Our world view influences how we evaluate talent and view our own professional development, writes editor Frank Kalman.
by Frank Kalman
March 6, 2015
This simple puzzle had my mind in knots: A bat and ball cost $1.10. The bat costs $1 more than the ball. How much does the ball cost?
As I read the problem while hastily chowing down a chicken salad sandwich, the number 10 came to mind. The ball costs 10 cents.
Wrong. Do the math and you’ll quickly discover that the ball costs 5 cents; the bat costs $1.05.
The problem is featured in psychologist Daniel Kahneman’s 2011 book “Thinking, Fast and Slow.” As it turns out, I wasn’t the only human on Earth that had trouble with this puzzle.
As Kahneman writes in the book, more than 50 percent of students at Harvard, MIT and Princeton had the same intuitive answer as I did. At less selective universities, the rate of failure to the question was more than 80 percent.
I even tossed up the question to my girlfriend, who is working toward her Ph.D. in psychology at Northwestern University. She looked at me, and without much thinking gave the same answer I did: 10 cents.
When I told her she was wrong and that I couldn’t fathom how, she quickly jotted down the algebra to get the correct answer.
It perfectly sums up the thesis of “Thinking, Fast and Slow.”
According to Kahneman, the human brain uses two systems to process information. System 1 is fast, automatic, emotional, intuitive and subconscious. System 2 is slow, effortful, logical, calculating and conscious. My automatic answer was System 1 on display.
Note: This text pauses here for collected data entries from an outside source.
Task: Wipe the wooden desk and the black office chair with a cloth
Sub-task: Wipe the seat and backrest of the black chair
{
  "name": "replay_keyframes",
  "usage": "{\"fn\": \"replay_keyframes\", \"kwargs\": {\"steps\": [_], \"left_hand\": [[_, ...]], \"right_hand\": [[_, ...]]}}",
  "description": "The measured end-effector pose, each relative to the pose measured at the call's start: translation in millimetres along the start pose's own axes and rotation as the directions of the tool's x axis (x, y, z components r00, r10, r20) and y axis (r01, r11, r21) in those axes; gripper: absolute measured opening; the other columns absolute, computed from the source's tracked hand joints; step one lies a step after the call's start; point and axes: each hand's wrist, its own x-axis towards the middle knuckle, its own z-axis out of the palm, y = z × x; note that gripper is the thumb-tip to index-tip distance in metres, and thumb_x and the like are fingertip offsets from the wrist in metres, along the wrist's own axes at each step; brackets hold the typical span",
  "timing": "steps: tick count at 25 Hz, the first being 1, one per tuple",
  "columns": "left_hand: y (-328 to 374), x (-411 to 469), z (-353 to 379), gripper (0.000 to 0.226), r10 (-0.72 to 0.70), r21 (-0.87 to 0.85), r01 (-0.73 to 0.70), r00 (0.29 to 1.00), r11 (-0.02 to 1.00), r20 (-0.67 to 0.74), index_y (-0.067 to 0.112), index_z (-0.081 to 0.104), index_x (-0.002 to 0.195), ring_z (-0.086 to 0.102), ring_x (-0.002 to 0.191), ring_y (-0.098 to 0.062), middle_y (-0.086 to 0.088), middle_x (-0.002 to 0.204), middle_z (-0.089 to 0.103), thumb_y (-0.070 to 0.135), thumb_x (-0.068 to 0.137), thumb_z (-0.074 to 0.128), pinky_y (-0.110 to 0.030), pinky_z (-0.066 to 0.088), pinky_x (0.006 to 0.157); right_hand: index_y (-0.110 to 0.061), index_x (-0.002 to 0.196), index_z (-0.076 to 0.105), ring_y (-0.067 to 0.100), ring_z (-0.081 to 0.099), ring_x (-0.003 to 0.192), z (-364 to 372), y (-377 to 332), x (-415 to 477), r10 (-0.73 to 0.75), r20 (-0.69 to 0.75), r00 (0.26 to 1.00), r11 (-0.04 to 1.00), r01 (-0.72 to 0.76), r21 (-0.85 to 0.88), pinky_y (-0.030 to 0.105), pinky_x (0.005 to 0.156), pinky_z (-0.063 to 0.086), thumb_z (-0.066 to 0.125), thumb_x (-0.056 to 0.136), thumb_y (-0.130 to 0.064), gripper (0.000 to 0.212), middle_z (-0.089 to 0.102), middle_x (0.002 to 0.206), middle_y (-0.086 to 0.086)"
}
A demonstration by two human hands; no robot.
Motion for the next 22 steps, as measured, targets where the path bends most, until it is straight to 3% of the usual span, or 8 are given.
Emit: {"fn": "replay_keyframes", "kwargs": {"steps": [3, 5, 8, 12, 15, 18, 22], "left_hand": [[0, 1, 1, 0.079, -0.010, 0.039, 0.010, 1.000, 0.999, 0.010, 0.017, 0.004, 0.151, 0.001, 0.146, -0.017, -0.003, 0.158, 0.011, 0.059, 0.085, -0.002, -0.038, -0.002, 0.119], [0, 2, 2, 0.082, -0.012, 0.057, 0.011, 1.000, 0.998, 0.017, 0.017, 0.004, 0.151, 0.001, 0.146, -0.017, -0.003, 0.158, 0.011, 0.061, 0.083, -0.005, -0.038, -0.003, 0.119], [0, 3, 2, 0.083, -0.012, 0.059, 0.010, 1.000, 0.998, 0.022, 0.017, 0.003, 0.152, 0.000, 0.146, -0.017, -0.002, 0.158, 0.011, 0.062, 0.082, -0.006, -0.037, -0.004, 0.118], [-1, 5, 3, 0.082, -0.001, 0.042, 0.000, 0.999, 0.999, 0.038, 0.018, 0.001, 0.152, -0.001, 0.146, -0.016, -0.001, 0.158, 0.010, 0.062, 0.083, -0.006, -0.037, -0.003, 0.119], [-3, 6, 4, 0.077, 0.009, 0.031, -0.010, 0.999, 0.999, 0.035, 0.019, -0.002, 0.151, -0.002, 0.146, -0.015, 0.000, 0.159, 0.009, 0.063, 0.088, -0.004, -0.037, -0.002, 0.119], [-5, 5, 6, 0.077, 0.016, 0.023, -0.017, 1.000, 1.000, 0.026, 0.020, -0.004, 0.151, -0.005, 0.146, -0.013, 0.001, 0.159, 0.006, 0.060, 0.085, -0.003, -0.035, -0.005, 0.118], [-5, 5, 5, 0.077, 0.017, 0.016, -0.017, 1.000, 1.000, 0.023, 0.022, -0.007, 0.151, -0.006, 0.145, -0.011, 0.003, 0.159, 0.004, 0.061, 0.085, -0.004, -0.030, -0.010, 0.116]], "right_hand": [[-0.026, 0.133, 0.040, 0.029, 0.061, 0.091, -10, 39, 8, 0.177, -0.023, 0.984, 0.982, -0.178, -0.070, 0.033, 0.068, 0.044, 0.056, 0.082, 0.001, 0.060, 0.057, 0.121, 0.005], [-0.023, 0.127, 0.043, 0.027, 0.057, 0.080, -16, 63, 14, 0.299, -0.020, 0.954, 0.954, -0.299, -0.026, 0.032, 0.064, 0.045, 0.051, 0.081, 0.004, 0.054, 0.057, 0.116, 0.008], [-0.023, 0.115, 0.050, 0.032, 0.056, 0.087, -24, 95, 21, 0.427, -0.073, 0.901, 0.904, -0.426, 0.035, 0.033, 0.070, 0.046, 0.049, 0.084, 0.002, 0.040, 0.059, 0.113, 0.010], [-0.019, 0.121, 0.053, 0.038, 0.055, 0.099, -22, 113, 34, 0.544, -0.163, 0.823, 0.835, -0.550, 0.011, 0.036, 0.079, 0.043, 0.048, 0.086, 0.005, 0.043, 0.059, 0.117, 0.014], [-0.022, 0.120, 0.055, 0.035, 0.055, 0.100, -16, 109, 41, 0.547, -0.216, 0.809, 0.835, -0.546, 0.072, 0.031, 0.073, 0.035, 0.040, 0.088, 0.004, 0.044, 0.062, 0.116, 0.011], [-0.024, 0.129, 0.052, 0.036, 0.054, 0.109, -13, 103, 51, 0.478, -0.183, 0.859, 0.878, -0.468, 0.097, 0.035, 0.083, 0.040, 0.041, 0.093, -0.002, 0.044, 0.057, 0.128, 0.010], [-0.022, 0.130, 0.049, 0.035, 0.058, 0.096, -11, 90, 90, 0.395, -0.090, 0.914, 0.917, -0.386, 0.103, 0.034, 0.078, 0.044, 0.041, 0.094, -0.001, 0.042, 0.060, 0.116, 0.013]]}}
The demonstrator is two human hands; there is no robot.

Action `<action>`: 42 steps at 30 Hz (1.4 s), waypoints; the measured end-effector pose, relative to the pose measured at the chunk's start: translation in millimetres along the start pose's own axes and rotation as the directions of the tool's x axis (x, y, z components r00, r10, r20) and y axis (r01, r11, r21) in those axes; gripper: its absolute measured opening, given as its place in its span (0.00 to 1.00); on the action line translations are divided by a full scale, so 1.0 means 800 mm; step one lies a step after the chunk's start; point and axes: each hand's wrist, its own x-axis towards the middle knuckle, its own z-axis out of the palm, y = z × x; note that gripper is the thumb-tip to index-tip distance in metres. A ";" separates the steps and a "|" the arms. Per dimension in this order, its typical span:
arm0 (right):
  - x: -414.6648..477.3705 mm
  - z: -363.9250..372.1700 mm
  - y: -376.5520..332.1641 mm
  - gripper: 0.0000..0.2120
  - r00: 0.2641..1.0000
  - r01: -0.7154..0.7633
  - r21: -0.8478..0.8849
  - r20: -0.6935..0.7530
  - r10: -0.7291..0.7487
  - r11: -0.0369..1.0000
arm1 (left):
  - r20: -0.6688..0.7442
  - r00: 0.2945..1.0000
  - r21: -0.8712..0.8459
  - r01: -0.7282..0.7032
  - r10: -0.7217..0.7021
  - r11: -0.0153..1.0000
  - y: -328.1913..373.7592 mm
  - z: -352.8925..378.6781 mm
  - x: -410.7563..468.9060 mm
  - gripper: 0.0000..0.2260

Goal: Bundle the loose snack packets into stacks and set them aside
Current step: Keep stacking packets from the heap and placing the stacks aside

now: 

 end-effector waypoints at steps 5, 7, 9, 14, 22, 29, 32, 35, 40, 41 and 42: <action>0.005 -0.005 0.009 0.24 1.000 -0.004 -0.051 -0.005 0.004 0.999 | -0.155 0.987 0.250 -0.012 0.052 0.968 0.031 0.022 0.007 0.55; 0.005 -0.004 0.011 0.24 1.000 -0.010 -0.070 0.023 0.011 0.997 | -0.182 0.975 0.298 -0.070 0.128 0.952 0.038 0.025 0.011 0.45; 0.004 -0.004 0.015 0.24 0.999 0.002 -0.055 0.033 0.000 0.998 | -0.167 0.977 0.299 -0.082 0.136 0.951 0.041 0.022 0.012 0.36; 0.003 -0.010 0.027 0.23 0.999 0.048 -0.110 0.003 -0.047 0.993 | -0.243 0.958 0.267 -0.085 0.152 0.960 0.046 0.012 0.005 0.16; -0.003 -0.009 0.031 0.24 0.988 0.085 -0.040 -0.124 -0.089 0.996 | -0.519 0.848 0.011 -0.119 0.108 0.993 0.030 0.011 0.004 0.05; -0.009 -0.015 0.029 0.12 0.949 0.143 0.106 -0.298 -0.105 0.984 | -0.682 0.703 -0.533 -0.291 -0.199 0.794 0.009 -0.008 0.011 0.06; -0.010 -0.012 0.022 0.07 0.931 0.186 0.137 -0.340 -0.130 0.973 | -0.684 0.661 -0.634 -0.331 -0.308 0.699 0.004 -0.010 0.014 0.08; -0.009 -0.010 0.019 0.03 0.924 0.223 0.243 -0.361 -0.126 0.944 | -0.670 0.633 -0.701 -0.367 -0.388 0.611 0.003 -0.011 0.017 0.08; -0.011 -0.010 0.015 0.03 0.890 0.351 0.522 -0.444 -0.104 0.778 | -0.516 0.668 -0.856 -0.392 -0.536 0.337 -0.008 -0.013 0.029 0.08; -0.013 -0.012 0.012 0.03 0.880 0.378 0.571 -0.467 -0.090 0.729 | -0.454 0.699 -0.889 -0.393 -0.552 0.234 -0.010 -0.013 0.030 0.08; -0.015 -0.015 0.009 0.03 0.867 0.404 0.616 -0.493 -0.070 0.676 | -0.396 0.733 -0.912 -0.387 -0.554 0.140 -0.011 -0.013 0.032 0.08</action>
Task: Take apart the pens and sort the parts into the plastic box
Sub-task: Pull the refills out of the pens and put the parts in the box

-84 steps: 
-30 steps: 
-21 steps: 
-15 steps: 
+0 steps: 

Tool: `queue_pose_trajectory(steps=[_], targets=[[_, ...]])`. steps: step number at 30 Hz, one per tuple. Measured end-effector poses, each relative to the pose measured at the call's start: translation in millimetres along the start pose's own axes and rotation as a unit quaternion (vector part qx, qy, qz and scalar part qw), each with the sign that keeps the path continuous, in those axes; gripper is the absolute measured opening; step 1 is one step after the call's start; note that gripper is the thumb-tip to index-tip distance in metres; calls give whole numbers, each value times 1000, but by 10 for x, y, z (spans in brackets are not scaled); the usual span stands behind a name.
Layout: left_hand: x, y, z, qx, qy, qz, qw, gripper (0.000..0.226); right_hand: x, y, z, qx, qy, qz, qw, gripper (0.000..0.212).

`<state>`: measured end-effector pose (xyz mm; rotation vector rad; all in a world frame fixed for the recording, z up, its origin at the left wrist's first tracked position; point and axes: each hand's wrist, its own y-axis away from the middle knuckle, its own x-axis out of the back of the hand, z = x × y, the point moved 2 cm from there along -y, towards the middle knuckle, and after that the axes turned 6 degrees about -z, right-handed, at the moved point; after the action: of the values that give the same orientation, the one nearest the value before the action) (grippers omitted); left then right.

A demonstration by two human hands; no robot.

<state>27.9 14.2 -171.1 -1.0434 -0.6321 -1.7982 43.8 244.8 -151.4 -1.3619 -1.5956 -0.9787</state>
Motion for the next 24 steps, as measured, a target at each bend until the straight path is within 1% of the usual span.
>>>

My girlfriend’s second effort represents System 2.
It’s the interplay between these two systems that dictates how we view the world and make decisions, and there are a host of cognitive biases associated with each type of thinking.
After highlighting several decades of research, Kahneman suggests that people place too much confidence in human judgment. All too often, people are irrational and overconfident in their view of the world, which leads them to make poor decisions.
Consider another example from the book. In 1983, Kahneman and his research partner, Amos Tversky, created an imaginary character named Linda: “Linda is 31 years old, single, outspoken, and very bright. She majored in philosophy. As a student, she was deeply concerned with issues of discrimination and social justice, and also participated in antinuclear demonstrations.”
They then asked people the same question: Which is more probable?
- Linda is a bank teller.
- Linda is a bank teller and is in the feminist movement.
Roughly 85 percent chose option No. 2, even though it is logically impossible — if the second option is true, so is the first. Rather than relying on relevant facts, Kahneman writes, the brain becomes distracted by stereotypes to the point where it will lean on them despite them being illogical.
So what does this mean for talent management? Whether you agree with Kahneman, talent managers constantly rely on emotion and intuition to drive their decision-making.
How we view the world has tremendous influence on how we evaluate talent as well as how we view our own professional development.
Kahneman’s book reminds us that often it’s important to step back and recognize the inherent flaws in our intuitive thinking; that to find a solution to a problem or assess a viewpoint, it’s worth putting in the extra effort to engage our System 2 — even when the answer appears obvious.
Had my girlfriend not written out a simple equation, I may have let my woeful intuitive judgment get the best of me.
And who knows where my chicken salad sandwich would’ve ended up.